→ **Given data**:

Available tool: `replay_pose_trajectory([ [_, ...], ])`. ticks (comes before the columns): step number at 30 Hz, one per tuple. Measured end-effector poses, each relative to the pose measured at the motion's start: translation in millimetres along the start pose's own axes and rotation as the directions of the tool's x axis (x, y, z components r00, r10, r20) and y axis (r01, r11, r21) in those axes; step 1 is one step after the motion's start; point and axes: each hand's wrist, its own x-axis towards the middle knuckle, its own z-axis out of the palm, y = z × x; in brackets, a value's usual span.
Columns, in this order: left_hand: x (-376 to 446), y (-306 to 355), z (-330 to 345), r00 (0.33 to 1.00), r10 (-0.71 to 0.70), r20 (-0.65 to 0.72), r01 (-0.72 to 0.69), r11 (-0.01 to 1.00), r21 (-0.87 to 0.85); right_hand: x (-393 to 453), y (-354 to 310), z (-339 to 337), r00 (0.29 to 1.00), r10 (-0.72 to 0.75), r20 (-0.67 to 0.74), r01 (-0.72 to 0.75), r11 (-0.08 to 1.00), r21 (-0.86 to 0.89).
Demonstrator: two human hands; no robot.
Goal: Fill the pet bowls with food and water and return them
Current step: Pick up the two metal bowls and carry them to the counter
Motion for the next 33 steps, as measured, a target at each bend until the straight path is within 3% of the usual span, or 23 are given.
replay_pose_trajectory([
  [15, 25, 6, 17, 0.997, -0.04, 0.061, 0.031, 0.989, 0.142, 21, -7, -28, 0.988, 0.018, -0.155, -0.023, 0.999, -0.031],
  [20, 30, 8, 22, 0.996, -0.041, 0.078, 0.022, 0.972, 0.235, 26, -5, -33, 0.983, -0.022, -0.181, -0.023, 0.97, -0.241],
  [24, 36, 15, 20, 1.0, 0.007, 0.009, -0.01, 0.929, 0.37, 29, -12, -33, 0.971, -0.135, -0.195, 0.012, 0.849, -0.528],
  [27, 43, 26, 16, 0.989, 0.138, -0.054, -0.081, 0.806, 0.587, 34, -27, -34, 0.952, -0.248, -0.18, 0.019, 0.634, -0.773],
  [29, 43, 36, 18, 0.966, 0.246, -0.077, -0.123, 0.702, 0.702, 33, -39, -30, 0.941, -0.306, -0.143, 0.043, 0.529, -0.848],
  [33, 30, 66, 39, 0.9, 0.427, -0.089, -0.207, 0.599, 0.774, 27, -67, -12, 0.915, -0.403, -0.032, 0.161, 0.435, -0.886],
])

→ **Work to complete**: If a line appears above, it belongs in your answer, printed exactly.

→ **Solution to this task**:
Available tool: `replay_pose_trajectory([ [_, ...], ])`. ticks (comes before the columns): step number at 30 Hz, one per tuple. Measured end-effector poses, each relative to the pose measured at the motion's start: translation in millimetres along the start pose's own axes and rotation as the directions of the tool's x axis (x, y, z components r00, r10, r20) and y axis (r01, r11, r21) in those axes; step 1 is one step after the motion's start; point and axes: each hand's wrist, its own x-axis towards the middle knuckle, its own z-axis out of the palm, y = z × x; in brackets, a value's usual span.
Columns, in this order: left_hand: x (-376 to 446), y (-306 to 355), z (-330 to 345), r00 (0.33 to 1.00), r10 (-0.71 to 0.70), r20 (-0.65 to 0.72), r01 (-0.72 to 0.69), r11 (-0.01 to 1.00), r21 (-0.87 to 0.85); right_hand: x (-393 to 453), y (-354 to 310), z (-339 to 337), r00 (0.29 to 1.00), r10 (-0.72 to 0.75), r20 (-0.67 to 0.74), r01 (-0.72 to 0.75), r11 (-0.08 to 1.00), r21 (-0.86 to 0.89).
Demonstrator: two human hands; no robot.
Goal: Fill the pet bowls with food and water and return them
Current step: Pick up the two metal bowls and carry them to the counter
Motion for the next 33 steps, as measured, a target at each bend until the straight path is within 3% of the usual span, or 23 are given.
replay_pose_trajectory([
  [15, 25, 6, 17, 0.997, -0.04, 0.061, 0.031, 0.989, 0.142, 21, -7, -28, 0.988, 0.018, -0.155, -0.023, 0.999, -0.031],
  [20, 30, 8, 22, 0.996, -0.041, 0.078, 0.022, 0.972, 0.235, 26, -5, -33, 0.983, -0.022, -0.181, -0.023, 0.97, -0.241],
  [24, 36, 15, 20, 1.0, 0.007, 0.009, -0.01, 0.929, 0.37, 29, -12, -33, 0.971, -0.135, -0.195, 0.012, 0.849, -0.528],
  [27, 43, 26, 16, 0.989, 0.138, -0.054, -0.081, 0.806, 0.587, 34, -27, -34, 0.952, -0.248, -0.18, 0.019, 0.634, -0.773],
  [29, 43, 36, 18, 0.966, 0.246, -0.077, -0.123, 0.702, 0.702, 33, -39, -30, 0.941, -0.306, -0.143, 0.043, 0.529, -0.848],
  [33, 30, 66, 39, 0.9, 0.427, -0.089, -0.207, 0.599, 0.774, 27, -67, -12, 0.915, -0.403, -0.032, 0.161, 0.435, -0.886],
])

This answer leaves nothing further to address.